Check the sales price of comparable homes in your neighborhood. Divide the number of square feet of each home into the total sales price. That tells you the cost per square foot. Take an average of the per square foot cost on the properties you investigate (if you found the per square foot cost on four properties, add the four numbers and then divide by 4). Multiply the number of square feet in your home by that number and it should give you a good overview of what you are likely to receive in the way of an appraised value. The appraisal you receive from your lender should place the value of your home in a similar ballpark.

Utilize the U.S. Department of Housing and Urban Development (HUD) or the AARP Foundation as resources for information. Because of the increased demand for them, AARP has a consumer education program about reverse mortgages. You can also get a booklet, “Use Your Home to Stay at Home,” from the National Council on Aging.

How you receive money – lump sum or monthly payment, e.g. -- from the lender can impact the amount of cash available to you from the reverse mortgage, so ask the right questions.

Remember, the total amount of the loan is anyone’s best guess. It may depend on how long you are expected to live. You will owe the loan balance (all of the cash you received from the reverse mortgage), costs used for loan fees, plus all of the interest up to the loan’s “nonrecourse” limit. Title search, insurance, surveys, inspections, recording fees, mortgage taxes... all can be financed by the loan, but must be repaid.

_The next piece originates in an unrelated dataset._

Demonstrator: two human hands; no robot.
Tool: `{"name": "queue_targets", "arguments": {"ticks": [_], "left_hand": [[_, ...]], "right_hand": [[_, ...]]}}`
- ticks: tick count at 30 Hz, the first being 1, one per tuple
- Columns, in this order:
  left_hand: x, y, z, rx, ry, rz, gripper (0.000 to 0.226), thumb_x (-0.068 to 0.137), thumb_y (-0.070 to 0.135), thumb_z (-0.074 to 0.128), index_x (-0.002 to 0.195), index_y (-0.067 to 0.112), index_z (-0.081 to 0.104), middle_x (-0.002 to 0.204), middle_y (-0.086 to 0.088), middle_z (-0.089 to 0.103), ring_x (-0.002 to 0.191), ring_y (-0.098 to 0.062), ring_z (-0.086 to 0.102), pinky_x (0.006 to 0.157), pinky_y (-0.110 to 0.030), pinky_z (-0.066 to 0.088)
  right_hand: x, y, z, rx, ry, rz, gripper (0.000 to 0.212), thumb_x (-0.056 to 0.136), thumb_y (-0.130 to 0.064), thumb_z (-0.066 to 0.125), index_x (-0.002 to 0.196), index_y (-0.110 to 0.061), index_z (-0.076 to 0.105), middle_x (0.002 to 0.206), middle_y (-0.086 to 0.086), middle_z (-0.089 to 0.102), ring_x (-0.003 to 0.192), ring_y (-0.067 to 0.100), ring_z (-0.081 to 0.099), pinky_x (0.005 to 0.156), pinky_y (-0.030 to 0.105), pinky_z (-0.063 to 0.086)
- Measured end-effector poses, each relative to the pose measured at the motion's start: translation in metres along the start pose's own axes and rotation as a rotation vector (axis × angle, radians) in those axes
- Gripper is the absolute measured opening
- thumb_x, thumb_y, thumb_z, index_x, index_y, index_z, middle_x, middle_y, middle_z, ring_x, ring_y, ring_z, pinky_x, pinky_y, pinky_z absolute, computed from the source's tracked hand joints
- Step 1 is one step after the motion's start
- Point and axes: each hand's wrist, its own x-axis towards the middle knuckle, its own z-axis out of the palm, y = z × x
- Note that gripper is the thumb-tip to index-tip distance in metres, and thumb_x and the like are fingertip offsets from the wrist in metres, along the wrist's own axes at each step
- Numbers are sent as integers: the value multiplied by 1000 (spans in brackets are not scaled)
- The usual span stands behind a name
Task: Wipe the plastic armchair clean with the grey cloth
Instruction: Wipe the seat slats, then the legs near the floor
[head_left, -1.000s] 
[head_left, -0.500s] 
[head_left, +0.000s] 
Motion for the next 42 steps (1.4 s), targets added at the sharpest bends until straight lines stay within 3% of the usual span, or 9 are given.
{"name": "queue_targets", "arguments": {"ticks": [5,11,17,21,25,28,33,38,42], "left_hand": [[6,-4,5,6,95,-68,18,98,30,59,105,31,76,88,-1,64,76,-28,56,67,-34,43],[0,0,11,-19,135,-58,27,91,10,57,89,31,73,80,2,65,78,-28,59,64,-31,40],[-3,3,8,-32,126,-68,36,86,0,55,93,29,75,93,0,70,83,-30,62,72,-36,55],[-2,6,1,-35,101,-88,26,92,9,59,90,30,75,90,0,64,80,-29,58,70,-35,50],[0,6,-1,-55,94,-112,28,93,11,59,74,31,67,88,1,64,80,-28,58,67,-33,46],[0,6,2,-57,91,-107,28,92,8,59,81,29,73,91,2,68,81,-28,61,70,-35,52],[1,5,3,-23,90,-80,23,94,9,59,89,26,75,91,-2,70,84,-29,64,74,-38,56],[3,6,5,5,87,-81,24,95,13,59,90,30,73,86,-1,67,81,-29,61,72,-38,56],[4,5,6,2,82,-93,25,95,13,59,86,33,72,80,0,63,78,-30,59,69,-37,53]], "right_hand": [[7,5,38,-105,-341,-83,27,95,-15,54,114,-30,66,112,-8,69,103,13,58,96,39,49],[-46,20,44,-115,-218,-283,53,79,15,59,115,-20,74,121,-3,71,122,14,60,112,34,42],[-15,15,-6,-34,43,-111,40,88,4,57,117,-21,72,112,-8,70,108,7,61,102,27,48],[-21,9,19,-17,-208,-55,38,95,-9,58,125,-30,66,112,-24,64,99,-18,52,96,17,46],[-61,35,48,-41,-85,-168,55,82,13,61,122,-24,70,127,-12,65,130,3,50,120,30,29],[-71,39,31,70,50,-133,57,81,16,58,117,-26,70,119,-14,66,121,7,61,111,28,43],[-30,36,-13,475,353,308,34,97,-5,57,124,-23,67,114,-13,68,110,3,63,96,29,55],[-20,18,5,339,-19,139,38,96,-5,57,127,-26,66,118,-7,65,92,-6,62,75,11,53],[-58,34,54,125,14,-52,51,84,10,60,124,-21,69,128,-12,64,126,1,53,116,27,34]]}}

Social Security and Medicare benefits are generally not impacted by reverse mortgage loans. The IRS generally does not view loans as income.

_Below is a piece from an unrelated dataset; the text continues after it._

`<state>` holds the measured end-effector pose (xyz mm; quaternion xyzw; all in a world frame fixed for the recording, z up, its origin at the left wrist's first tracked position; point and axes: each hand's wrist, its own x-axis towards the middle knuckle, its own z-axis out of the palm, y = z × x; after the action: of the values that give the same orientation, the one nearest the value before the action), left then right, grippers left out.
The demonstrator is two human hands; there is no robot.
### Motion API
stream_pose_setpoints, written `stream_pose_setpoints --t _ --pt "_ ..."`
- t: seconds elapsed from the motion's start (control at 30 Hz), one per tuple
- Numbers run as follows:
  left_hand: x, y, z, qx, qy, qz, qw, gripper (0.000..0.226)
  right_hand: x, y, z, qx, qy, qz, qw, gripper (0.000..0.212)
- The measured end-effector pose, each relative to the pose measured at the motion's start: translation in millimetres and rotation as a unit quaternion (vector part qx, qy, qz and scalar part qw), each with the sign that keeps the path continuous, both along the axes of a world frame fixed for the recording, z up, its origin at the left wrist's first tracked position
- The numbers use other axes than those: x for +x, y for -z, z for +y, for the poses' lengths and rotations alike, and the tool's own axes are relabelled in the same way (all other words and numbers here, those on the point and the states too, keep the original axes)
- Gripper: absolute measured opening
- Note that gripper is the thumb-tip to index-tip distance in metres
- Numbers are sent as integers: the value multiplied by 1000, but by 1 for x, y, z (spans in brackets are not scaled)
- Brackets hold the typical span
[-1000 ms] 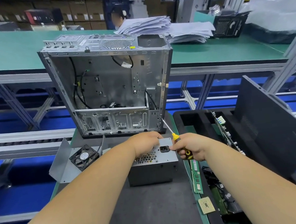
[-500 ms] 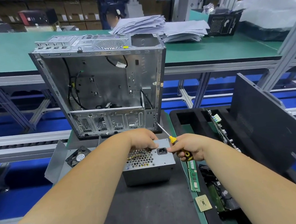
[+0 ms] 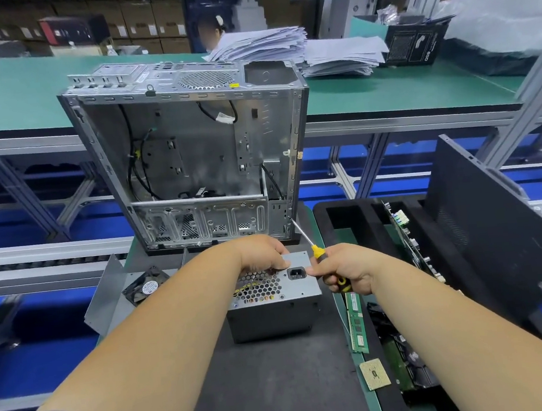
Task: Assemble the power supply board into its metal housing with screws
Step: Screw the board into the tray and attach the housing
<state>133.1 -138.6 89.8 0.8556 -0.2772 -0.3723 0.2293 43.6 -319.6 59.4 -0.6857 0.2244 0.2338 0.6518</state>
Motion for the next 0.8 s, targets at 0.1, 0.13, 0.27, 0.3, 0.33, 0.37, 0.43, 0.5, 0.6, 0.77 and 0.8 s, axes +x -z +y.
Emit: stream_pose_setpoints --t 0.1,0.13,0.27,0.3,0.33,0.37,0.43,0.5,0.6,0.77,0.8 --pt "0 1 -1 6 4 -5 1000 20 0 1 0 29 12 5 999 17" --pt "0 1 -1 7 4 -6 1000 22 -1 2 0 41 16 7 999 18" --pt "1 1 -2 10 7 -7 1000 22 0 3 0 61 23 8 998 15" --pt "2 2 -2 8 4 -2 1000 21 0 4 0 60 21 6 998 15" --pt "3 2 -2 6 0 2 1000 21 0 4 0 56 19 5 998 16" --pt "4 2 -3 7 -3 4 1000 21 -1 3 -1 49 16 4 999 16" --pt "6 0 -3 13 -2 11 1000 24 -1 2 -1 24 8 -1 1000 15" --pt "8 -3 -4 22 4 27 999 26 -3 -3 -1 -28 -2 -14 1000 10" --pt "11 -5 -6 39 19 53 998 16 -6 -15 -6 -149 -9 -55 987 6" --pt "7 -4 -13 56 35 111 992 25 -15 -47 -24 -316 12 -99 943 24" --pt "7 -4 -14 62 42 108 991 26 -19 -52 -28 -342 8 -114 933 22"
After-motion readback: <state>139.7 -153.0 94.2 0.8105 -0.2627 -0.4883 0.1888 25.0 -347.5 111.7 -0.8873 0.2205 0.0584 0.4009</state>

If, however, you receive Supplemental Security Income (SSI) and Medicaid, the way you receive cash from a reverse mortgage could cause you to lose benefits. Get legal input from an expert who understands SSI and Medicaid because you can structure your program around potential problems.

With reverse mortgages, you are not borrowing against future earnings. You are using assets you have acquired in the past – an asset you have already paid for – to leverage a more secure, more comfortable future.

When making decisions of this kind, you really need to consider when to use your savings and for what. A house may be a home, but it is also an asset and part of your savings.